Proponents of the Google Books project have argued that the effort to scan every printed book in the world into a digital database will be a game-changer for scholarship. Now Google is trying help digital humanities scholars prove it.
The company plans to announce today that it is bankrolling 12 university-based research projects designed to demonstrate the potential value to scholarship of its growing digital vault.
Google has been scanning books from cooperating libraries since 2004, and currently indexes digital versions of 12 million books. Despite various legal challenges, it aspires to expand this collection over the next two decades to include all 80 million or so published works known to be in circulation, says Jon Orwant, engineering manager of Google Books.
For humanities scholars, having all the world’s writings available in a digital format opens up an entirely new realm of quantitative research to supplement the qualitative research that, because of limitations inherent to the print medium, has historically been their sole dominion, say Google officials.
“Traditionally, the conventional model of humanities research is that a professor has his graduate students do deep readings on a relatively small number of texts,” says Orwant. “Now, for the first time, we have so many books online and so many useful data mining techniques that it becomes possible, instead of reading 10 books deeply, to read 10,000 books shallowly.”
This is not to say that close reading and interpretive analysis should no longer figure into humanities scholarship, Orwant says; it just means that a different kind of research -- one based on systematic analyses of broad swaths of text -- is now possible, too.

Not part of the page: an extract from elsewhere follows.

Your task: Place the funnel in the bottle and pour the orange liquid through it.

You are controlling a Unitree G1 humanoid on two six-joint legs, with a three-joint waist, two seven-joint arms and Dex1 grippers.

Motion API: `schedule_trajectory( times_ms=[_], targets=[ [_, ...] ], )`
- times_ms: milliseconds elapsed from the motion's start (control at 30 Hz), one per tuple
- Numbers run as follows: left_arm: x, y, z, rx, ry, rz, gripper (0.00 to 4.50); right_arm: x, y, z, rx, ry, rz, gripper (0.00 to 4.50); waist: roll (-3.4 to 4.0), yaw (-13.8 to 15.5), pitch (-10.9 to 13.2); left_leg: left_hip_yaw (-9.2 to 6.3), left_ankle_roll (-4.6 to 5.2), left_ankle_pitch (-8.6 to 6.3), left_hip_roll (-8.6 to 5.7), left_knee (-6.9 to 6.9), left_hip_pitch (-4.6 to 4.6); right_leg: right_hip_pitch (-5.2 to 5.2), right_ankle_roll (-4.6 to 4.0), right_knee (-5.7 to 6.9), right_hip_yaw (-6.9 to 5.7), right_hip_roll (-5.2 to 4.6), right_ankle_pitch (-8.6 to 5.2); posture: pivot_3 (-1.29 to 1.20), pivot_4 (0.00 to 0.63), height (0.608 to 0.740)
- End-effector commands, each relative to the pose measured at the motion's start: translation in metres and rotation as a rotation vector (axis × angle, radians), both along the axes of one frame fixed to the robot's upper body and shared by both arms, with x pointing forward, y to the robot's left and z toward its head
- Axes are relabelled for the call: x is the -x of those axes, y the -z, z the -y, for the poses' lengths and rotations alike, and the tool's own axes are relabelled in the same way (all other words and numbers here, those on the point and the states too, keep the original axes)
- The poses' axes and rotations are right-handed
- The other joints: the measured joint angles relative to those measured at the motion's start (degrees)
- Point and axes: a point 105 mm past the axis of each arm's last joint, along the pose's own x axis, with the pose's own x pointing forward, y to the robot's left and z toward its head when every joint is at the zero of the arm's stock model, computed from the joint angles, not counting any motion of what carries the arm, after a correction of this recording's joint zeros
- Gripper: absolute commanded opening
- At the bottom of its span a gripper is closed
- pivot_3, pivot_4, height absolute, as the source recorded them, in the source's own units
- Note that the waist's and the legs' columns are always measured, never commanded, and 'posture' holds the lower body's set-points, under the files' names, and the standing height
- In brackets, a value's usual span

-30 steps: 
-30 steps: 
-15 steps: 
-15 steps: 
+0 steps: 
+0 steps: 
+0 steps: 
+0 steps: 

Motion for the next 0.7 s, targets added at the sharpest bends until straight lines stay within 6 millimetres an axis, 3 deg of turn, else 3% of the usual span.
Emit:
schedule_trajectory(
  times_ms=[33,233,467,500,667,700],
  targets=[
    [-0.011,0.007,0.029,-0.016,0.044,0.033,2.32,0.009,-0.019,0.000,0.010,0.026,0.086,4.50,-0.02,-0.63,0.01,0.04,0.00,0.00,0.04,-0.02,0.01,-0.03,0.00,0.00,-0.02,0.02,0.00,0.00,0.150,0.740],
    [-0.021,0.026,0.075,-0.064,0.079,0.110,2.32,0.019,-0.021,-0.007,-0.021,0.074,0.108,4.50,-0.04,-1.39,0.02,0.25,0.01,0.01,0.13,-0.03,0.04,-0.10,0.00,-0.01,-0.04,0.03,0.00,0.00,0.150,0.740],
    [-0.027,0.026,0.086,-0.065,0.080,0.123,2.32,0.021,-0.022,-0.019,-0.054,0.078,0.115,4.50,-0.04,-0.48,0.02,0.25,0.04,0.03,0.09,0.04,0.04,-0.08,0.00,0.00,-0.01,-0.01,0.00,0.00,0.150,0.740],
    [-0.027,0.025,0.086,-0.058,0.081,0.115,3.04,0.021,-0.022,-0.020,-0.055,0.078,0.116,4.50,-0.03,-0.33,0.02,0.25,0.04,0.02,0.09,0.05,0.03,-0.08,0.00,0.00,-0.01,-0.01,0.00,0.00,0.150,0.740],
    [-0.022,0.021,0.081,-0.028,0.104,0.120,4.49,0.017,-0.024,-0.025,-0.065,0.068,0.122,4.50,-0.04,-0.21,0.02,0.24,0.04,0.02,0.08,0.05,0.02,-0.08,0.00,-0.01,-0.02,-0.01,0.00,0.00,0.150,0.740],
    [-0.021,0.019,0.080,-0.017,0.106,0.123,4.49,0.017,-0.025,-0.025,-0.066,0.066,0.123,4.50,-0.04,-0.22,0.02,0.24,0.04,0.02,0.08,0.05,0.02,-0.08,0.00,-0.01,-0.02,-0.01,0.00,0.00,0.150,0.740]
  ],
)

One winning project, called “Reframing the Victorians,” seeks to test the anecdotal yet venerated thesis that well-heeled Britons living in the middle third of the 19th century were especially optimistic -- a view advanced by the scholar Walter Houghton in an influential 1957 book, The Victorian Frame of Mind. Houghton had based his thesis on an observation of the recurrence of words such as “light,” “sunlight,” and “hope.” But his sample was limited by his ability to catalog these sunny allusions. Google’s robots, which will be able to cover a much broader range of authors in much less time, will be able to explore the hypothesis more thoroughly, say Dan Cohen and Fred Gibbs, the George Mason University professors who won the grant.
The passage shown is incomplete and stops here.